Problem: For this task, copy all of the data below exactly and skip the pictures.

Supplied material:
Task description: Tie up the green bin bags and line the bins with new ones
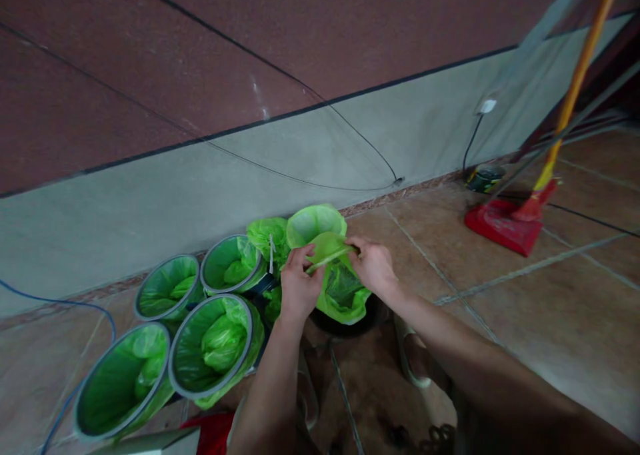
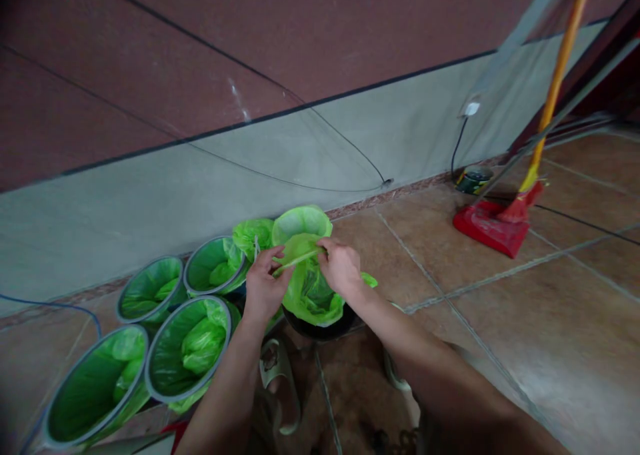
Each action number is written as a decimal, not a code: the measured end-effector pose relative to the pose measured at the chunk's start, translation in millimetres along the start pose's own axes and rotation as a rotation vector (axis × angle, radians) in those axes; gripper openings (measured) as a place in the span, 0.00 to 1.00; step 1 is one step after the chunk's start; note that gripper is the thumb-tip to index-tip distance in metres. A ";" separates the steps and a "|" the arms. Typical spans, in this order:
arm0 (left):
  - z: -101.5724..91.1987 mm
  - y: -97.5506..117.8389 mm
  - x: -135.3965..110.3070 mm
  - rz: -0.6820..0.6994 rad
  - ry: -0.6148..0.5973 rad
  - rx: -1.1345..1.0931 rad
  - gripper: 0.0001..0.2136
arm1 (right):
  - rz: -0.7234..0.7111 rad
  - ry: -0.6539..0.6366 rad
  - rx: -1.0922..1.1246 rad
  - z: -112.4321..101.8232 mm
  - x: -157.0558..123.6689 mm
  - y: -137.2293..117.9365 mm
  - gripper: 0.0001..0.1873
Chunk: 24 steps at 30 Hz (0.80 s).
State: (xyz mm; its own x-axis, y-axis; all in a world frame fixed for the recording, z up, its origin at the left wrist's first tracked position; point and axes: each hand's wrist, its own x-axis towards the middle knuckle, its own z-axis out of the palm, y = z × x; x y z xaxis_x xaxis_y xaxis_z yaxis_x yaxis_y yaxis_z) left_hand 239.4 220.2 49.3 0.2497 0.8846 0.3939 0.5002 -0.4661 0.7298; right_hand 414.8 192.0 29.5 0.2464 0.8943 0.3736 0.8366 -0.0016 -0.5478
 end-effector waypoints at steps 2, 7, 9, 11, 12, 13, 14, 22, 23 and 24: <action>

Finished exercise:
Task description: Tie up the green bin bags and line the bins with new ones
Each action number is written as a decimal, not a code: the measured end-effector pose relative to the pose measured at the chunk's start, translation in millimetres along the start pose's own axes and rotation as a rotation vector (axis × angle, radians) in those axes; gripper openings (measured) as a place in the span, 0.00 to 1.00; step 1 is one step after the chunk's start; note that gripper is the thumb-tip to index-tip distance in metres. A ";" separates the steps and a "|" the arms. Typical spans, in this order:
arm0 (left):
  - z: -101.5724..91.1987 mm
  - y: -97.5506..117.8389 mm
  - x: -135.3965..110.3070 mm
  - rz: -0.6820..0.6994 rad
  - ry: -0.6148..0.5973 rad
  - rx: -1.1345..1.0931 rad
  - gripper: 0.0001..0.2136
arm1 (right):
  - rz: -0.7234..0.7111 rad
  - ry: -0.6539..0.6366 rad
  - rx: -1.0922..1.1246 rad
  - z: -112.4321..101.8232 mm
  - x: -157.0558..123.6689 mm
  - y: -137.2293..117.9365 mm
  - gripper: 0.0001..0.1873
Chunk: 24 steps at 30 Hz (0.80 s).
State: (xyz mm; its own x-axis, y-axis; all in a world frame fixed for the recording, z up, its origin at the left wrist's first tracked position; point and axes: each hand's wrist, its own x-axis towards the middle knuckle, its own z-axis out of the palm, y = z × x; x y z xaxis_x xaxis_y xaxis_z yaxis_x yaxis_y yaxis_z) left_hand 239.4 220.2 49.3 0.2497 0.8846 0.3939 0.5002 -0.4661 0.7298; right_hand 414.8 192.0 29.5 0.2464 0.8943 0.3736 0.8366 -0.0016 -0.5478
 end-effector waypoints at steps 2, 7, 9, 11, 12, 13, 14, 22, 23 and 24: <action>

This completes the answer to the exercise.